Nos bastidores, parlamentares admitem que a aprovação da matéria foi facilitada pelo contexto nacional de debate sobre segurança hospitalar, mas destacam que a consolidação da lei exigiu articulação política e diálogo com diferentes setores. A estratégia adotada por Paulo Júnior foi apresentar a proposta como política pública estruturante, e não como medida isolada, o que ampliou seu alcance institucional.
Campanha Todas Elas Vão Saber amplia acesso à informação
Se a lei já está em vigor, dois projetos ainda aguardam votação e concentram o foco da tensão política. O Projeto de Lei nº 188/2023 institui a Campanha Estadual “Todas Elas Vão Saber”, que pretende ampliar o acesso das mulheres à informação sobre direitos, canais de denúncia e serviços de apoio.
Informação como instrumento de enfrentamento
O projeto parte de um diagnóstico recorrente: a desinformação ainda é uma das principais barreiras para que mulheres denunciem violência ou busquem proteção. Ao propor integração entre escolas, unidades de saúde, órgãos públicos e campanhas educativas permanentes, a iniciativa transforma informação em política pública contínua.
Deputados da base governista avaliam que a proposta tem forte apelo social, mas ponderam que sua implementação exigirá dotação orçamentária específica e planejamento intersetorial. Já parlamentares independentes argumentam que a demora na votação pode gerar desgaste público, especialmente diante da mobilização crescente de movimentos femininos no estado.
Tendas Violetas e presença do Estado em grandes eventos
Outro ponto estratégico é o Projeto de Lei nº 94/2023, que cria o Programa Tendas Violetas, prevendo espaços físicos de acolhimento e encaminhamento para mulheres em situação de violência durante grandes eventos e concentrações públicas.
Política preventiva e resposta imediata
A proposta segue modelos já adotados em capitais brasileiras e parte da premissa de que eventos com grande circulação de pessoas podem elevar riscos de assédio e agressões. Ao estabelecer pontos de apoio estruturados, o Estado amplia sua capacidade de resposta imediata e sinaliza presença ativa em ambientes tradicionalmente vulneráveis.
Nos corredores da Assembleia, a tramitação prolongada do projeto é vista como reflexo de um debate mais amplo sobre prioridades legislativas. Enquanto alguns defendem que a medida é urgente diante do calendário de eventos culturais e festivos do estado, outros argumentam que a pauta precisa ser analisada dentro de um pacote maior de políticas sociais.
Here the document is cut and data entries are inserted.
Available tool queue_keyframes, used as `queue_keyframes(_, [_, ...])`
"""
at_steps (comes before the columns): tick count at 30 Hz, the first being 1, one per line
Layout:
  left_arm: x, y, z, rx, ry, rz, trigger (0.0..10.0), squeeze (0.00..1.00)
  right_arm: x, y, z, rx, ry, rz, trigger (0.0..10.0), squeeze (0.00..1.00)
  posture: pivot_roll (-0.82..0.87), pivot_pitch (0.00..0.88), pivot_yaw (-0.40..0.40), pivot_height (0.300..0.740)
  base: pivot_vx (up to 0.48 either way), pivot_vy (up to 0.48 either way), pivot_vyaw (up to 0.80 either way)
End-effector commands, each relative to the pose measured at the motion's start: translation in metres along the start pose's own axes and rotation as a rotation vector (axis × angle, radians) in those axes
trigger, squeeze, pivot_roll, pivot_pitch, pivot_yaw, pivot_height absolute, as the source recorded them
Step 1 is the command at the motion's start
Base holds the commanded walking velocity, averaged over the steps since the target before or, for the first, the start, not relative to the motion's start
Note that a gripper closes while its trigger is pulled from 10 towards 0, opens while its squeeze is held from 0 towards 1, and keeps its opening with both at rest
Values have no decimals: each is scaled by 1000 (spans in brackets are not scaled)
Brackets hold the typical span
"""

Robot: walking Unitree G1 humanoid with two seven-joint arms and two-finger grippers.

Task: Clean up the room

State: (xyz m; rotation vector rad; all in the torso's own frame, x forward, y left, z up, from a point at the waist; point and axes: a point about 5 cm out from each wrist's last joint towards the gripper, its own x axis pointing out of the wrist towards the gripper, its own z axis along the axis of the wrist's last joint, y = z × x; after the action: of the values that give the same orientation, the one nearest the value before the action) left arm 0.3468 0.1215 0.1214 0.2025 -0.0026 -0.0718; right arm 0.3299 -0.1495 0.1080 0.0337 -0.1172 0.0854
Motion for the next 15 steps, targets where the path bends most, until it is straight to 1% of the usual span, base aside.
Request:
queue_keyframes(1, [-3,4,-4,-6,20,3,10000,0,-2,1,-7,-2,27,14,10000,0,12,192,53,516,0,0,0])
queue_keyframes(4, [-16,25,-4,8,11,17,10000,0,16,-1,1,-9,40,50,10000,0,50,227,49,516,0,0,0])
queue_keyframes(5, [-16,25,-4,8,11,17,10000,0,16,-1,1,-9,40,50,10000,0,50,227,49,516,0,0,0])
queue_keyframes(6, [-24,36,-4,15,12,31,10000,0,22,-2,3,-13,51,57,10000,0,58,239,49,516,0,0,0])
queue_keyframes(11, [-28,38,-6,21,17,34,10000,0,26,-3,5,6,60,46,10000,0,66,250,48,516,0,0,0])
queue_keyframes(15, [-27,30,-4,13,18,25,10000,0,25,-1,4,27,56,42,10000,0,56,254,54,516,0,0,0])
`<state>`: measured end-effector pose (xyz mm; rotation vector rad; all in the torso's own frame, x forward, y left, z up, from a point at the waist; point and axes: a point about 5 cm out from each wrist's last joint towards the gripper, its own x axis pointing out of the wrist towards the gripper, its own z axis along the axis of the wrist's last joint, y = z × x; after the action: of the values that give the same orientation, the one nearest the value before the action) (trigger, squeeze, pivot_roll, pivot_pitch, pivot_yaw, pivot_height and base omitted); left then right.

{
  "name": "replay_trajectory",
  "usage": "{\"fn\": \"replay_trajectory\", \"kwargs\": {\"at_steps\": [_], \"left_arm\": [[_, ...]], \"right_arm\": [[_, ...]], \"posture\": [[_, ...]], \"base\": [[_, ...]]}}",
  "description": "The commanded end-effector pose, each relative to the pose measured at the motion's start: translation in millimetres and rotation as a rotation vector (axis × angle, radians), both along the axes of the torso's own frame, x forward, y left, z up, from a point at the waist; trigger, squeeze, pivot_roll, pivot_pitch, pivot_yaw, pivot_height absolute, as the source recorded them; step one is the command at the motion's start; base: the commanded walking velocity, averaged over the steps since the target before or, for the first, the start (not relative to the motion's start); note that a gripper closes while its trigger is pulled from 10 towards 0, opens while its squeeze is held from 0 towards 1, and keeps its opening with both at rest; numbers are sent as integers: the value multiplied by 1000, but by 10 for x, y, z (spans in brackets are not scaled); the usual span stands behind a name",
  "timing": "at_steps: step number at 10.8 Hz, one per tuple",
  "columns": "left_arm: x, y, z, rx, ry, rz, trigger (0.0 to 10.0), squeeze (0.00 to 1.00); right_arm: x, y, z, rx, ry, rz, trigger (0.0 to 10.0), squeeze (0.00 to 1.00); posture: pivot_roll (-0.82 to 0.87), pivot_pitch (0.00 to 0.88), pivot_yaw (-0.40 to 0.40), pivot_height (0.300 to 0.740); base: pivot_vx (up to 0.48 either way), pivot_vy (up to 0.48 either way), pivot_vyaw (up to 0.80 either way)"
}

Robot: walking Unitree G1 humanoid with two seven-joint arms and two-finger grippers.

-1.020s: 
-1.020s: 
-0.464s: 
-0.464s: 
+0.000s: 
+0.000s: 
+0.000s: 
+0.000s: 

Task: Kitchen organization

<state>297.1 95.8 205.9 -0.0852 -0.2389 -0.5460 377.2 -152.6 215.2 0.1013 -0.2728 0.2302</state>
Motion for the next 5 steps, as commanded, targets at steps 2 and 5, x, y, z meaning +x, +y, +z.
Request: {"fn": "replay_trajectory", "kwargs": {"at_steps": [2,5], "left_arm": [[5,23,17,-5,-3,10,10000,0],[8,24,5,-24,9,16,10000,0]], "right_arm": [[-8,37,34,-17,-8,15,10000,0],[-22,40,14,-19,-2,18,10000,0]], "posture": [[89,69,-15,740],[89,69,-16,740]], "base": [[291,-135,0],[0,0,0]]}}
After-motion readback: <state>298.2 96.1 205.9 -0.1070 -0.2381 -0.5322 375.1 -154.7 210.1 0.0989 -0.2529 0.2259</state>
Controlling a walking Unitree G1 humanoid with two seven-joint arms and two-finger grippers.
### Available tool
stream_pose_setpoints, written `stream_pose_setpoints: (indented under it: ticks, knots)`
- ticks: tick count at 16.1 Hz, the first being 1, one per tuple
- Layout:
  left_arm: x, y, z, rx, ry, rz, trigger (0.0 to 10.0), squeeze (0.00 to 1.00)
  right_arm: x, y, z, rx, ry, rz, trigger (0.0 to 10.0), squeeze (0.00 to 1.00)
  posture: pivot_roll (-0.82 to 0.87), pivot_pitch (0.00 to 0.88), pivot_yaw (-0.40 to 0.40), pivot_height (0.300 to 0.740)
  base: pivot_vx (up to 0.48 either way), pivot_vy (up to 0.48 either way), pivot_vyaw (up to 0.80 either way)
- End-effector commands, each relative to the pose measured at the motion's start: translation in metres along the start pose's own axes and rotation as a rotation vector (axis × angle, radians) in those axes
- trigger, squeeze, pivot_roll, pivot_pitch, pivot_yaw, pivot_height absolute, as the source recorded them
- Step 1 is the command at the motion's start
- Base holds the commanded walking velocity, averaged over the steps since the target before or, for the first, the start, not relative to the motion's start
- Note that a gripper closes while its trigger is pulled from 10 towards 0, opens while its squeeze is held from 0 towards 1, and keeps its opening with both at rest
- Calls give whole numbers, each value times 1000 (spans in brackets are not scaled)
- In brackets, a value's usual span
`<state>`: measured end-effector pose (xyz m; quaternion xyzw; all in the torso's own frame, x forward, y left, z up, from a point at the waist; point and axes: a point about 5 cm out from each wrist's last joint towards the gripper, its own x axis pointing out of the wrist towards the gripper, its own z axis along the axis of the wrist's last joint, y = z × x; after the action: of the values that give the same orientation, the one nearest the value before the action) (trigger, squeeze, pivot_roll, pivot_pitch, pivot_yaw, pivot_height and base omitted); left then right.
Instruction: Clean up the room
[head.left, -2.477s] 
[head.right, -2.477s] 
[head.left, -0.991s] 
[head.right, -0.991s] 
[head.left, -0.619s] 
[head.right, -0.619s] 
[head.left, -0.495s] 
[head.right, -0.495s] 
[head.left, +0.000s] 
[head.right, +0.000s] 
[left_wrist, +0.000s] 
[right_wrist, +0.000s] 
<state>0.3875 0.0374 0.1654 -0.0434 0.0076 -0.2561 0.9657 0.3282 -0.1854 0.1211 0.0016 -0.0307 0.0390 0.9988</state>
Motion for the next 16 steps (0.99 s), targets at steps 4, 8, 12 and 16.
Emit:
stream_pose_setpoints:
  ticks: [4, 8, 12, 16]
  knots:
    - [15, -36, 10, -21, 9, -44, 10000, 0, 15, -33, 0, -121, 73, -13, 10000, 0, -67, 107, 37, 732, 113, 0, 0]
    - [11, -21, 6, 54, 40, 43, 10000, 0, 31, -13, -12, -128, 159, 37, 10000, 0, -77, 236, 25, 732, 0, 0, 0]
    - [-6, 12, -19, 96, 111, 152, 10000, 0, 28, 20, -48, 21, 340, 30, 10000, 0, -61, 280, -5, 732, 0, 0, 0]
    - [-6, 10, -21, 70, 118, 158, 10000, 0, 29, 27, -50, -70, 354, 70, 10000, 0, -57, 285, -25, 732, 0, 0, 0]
Impacto político e cálculo estratégico
A atuação de Paulo Júnior reposiciona seu mandato como referência em políticas públicas para mulheres, consolidando diálogo com movimentos sociais, organizações de direitos humanos e setores progressistas. Ao mesmo tempo, coloca pressão institucional sobre a Assembleia, que passa a ser cobrada publicamente por celeridade na votação das propostas.
Analistas políticos observam que a estratégia do parlamentar combina três eixos complementares: legislação concreta já em vigor, campanhas estruturantes de informação e políticas preventivas de acolhimento em espaços públicos. Esse tripé amplia o alcance da pauta e dificulta que o debate seja reduzido a discursos retóricos.
A eventual aprovação dos projetos pendentes poderá consolidar Sergipe como referência regional em políticas públicas para mulheres, enquanto a postergação pode gerar questionamentos sobre coerência institucional. Em um cenário de crescente mobilização social, a resposta do Legislativo terá peso simbólico e político relevante.
No encerramento, fica evidente que as políticas públicas para mulheres deixaram de ocupar posição secundária na agenda estadual. O desfecho da tramitação dos projetos indicará não apenas a força política de Paulo Júnior, mas também o grau de compromisso da Assembleia Legislativa com uma pauta que mobiliza sociedade civil, instituições e opinião pública.